The SRT demands the absolute "attention" of the patient.
The patient begins consciously "training" their ear to
listen for discernible speech sounds at threshold
levels. The word lists used are Spondaic or two syllable
CID/W-1 & W-2 spondee words, which provide evenly
presented familiar words. These words also provide
fairly redundant speech context and inflectional cues
for ease of understanding at the lowest intensity
possible. As stated above, when compared to the
pure-tone air-conduction thresholds, the SRT should
occur within 5-10dB of the pure-tone average (PTA @
.5KHz, 1KHz and 2KHz) of the audiogram (Conn, Ventry, &
Woods, 1972). On the other hand, an accurate SRT can
help expose a patient that did not clearly understand
pure-tone threshold instructions earlier in the test, or
one that would deliberately exaggerate their hearing
loss on the pure tone test, but show considerably better
thresholds on their SRT (Carhart, 1960). When the SRT
comes out 10dB better than the PTA of the pure-tone
test, it behooves the specialist to go back and retest
pure-tones, repeating instructions, before going any
further.
Exceptions to the above rule would include ski-slope,
corner, or reverse slope audiograms.
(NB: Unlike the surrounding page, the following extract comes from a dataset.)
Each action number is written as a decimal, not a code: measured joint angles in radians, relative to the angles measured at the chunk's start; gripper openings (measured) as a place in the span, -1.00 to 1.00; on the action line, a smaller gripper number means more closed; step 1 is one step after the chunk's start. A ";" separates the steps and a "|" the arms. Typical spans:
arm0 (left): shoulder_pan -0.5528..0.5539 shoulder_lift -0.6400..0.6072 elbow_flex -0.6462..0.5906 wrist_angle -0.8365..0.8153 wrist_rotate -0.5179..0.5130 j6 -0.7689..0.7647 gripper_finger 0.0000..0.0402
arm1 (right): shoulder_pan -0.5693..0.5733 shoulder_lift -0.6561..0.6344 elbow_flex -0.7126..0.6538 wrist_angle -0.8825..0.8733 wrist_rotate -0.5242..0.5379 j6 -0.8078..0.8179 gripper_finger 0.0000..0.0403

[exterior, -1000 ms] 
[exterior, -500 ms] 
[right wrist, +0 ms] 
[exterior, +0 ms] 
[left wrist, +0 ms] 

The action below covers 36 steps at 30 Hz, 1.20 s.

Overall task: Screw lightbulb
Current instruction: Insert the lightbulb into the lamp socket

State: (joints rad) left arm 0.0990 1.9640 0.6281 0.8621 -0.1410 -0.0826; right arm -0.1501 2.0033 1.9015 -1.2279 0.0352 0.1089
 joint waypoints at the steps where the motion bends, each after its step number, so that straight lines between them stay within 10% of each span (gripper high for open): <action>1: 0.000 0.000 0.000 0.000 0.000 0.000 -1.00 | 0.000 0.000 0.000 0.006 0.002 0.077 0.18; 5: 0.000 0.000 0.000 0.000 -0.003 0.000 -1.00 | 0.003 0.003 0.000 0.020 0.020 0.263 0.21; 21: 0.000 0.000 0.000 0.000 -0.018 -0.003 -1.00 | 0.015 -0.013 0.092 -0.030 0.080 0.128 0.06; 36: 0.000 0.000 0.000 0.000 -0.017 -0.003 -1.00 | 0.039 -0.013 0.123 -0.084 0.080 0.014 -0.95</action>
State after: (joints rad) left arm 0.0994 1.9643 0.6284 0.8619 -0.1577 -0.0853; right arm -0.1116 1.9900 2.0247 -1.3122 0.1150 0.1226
In cases of central
auditory processing disorder (CAPD) such as in phonemic
regression (temporary) or auditory agnosia or aphasia
(which coincidentally require clinical
therapy)(Schuknecht, 1974) the SRT score may be
significantly more elevated than the PTA, or may be
entirely impossible to measure (marked “N/A” or “CNT”).
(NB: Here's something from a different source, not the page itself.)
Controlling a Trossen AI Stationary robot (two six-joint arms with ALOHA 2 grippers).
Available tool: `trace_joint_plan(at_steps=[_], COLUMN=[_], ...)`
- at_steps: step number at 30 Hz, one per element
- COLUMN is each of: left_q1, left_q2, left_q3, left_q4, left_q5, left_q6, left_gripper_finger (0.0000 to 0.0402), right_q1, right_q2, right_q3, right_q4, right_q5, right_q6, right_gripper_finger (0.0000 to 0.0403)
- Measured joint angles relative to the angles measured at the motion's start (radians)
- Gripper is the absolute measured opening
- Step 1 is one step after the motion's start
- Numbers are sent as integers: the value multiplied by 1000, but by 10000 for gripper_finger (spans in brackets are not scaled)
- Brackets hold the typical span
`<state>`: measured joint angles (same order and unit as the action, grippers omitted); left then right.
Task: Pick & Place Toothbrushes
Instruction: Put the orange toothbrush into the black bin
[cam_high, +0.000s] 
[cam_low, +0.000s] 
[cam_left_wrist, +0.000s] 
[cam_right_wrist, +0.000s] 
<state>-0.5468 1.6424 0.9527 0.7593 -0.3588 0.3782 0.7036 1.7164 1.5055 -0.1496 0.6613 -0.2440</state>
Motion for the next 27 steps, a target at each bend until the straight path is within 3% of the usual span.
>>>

In difficult-to-test cases, you may instead administer a
Speech Detection Threshold or SDT, also known as the
Speech Awareness Threshold or SAT (ASHA, 1988). The SDT
may also be used where language or vocabulary
limitations interfere with familiarity of the standard
spondaic word lists used for SRT. In either event, it is
important to make appropriate notations on the
evaluation form, with further updated notations in
subsequent post-fitting results. The dialogue for test
SDT is one asking for the subject to simply raise their
hand when they begin to hear speech. You may simply
record that point of dBHL where they indicate hearing
speech, either recorded or monitored live-voice. The SDT
will usually correlate closer to 500Hz or the best
pure-tone threshold, while the SRT generally correlates
closely with the PTA and 1KHz.
To administer the SRT from the Spondaic word list, a
suggested dialog would be as follows:
"Now, you will hear a list of words. Please, repeat the
words the best you can. I will reduce the volume to a
very low level, which will eventually fall below the
level you will need to understand. Don't let this
frustrate you. Just do the best you can by repeating
that which you do hear. For example, I will say, 'Say
the word BASEBALL' and you will repeat BASEBALL back to
me. Do you have any questions?"
As a side-note: The specialist must also ascertain that
there are no visual clues during this test, and to use
the proper level of masking as indicated. While the
objective is to establish the 50% response level, or
threshold, attention should also be given to any
consistent pattern of missed consonantal sounds (such as
“s” or “v”, etc.). This may help later in counseling in
expectations and limitations with amplification, and the
need for added assistive devices or strategies.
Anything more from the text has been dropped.